Systolic blood pressure in hypertensive ISIAH rats after the introduction of TiO2·PL-DNA nanocomposites. Intraperitoneal injection (a) and inhalation (b) of TiO2·PL-DNA1 containing the oligonucleotide targeted to mRNA-ACE1; intraperitoneal injection of TiO2·PL-DNA2 containing oligonucleotide with a random sequence (c). Pressure: basal level (1), next day (2), in one week (3), in two weeks (4), and in three weeks (5); ** p < 0.01, *** p < 0.001

It is important to emphasize that in both cases the introduction of the TiO2·PL-DNA1 nanocomposite containing the antisense oligonucleotide targeted to mRNA-ACE1 was accompanied by significant and prolonged reduction in BP compared to traditional preparations, which must be taken at least once a day. TiO2·PL-DNA2 nanocomposite bearing oligonucleotide with random sequence had no effect (figure, panel (c)), which indicates the selective effect of the proposed nanocomposites.

Thus, we have shown for the first time that the proposed TiO2·PL-DNA nanocomposites are promising preparations for the treatment of hypertension. Moreover, it has been demonstrated that efficient therapy of hypertension can be achieved using the inhalation route of drug administration, which in this case is motivated by the fact that the main amount of ACE1 is synthesized in the pulmonary vessels endothelium. Moreover, this method of NA administration is preferable for clinical use.

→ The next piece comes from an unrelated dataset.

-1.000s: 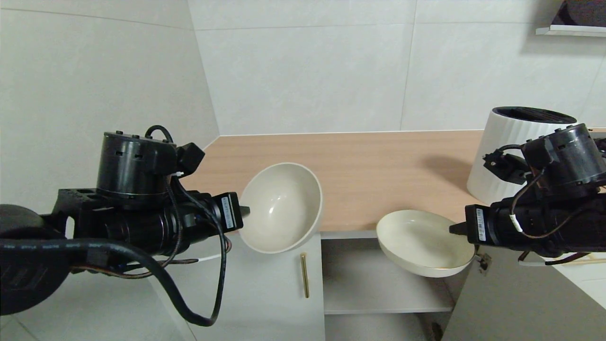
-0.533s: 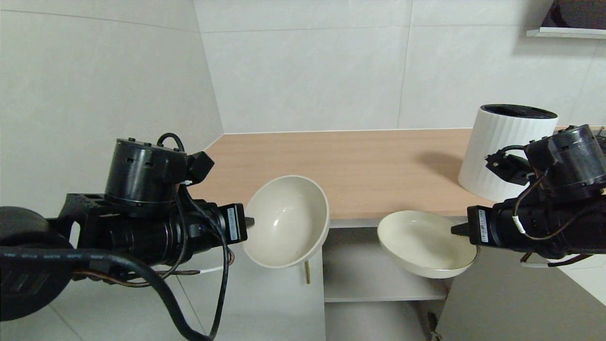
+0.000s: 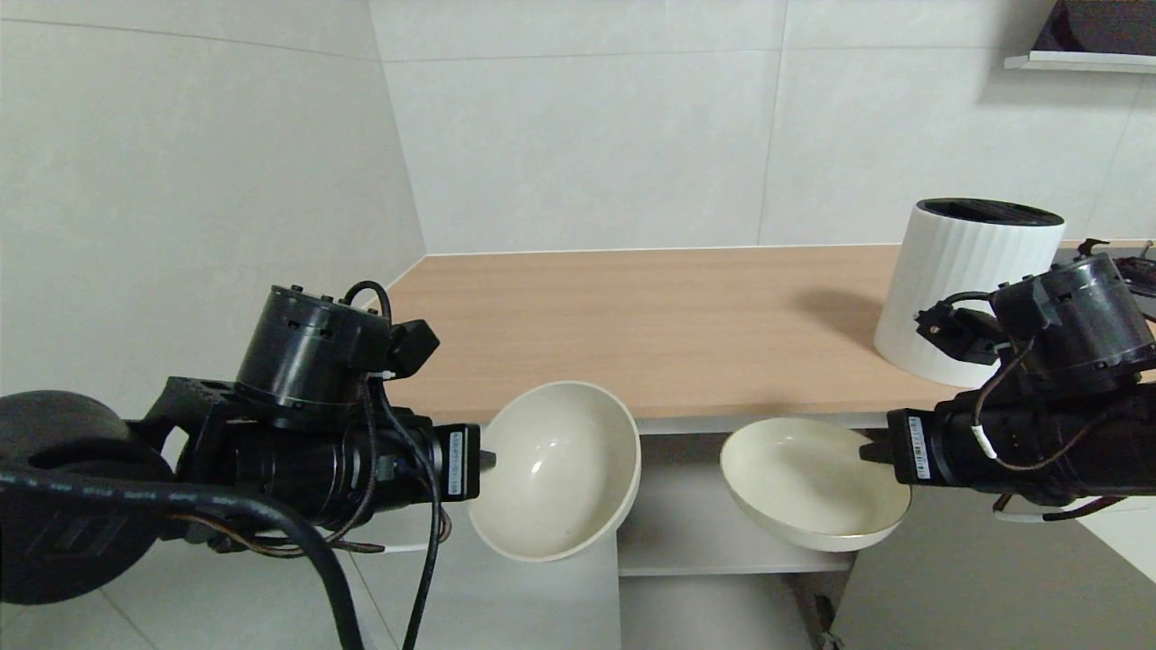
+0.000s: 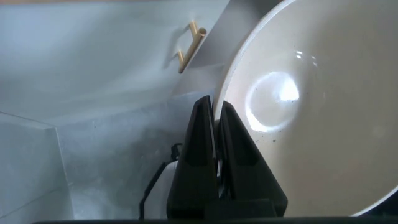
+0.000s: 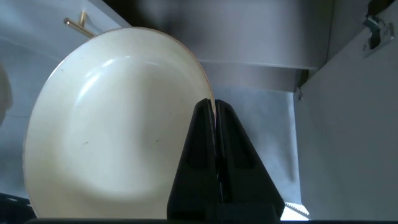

It is important to emphasize that the studied nanocomposites can be prepared with unmodified phosphodiester oligodeoxynucleotides, which are less expensive compared to oligonucleotide derivatives or analogs mostly used in the antisense approach.

The use of antisense oligonucleotides in the composition with various nanocarriers opens new opportunities for the development of alternative methods of the struggle not only with hypertension, but also with other pathologies. The advantage of the proposed approach is primarily the fact that an antisense oligonucleotide delivered into cells in the nanocomposite is strongly aimed at a certain target, which provides high specificity and eliminates many adverse effects typical of traditional pharmaceuticals.


This work was supported by the Russian Science Foundation (project No. 16-15-10073).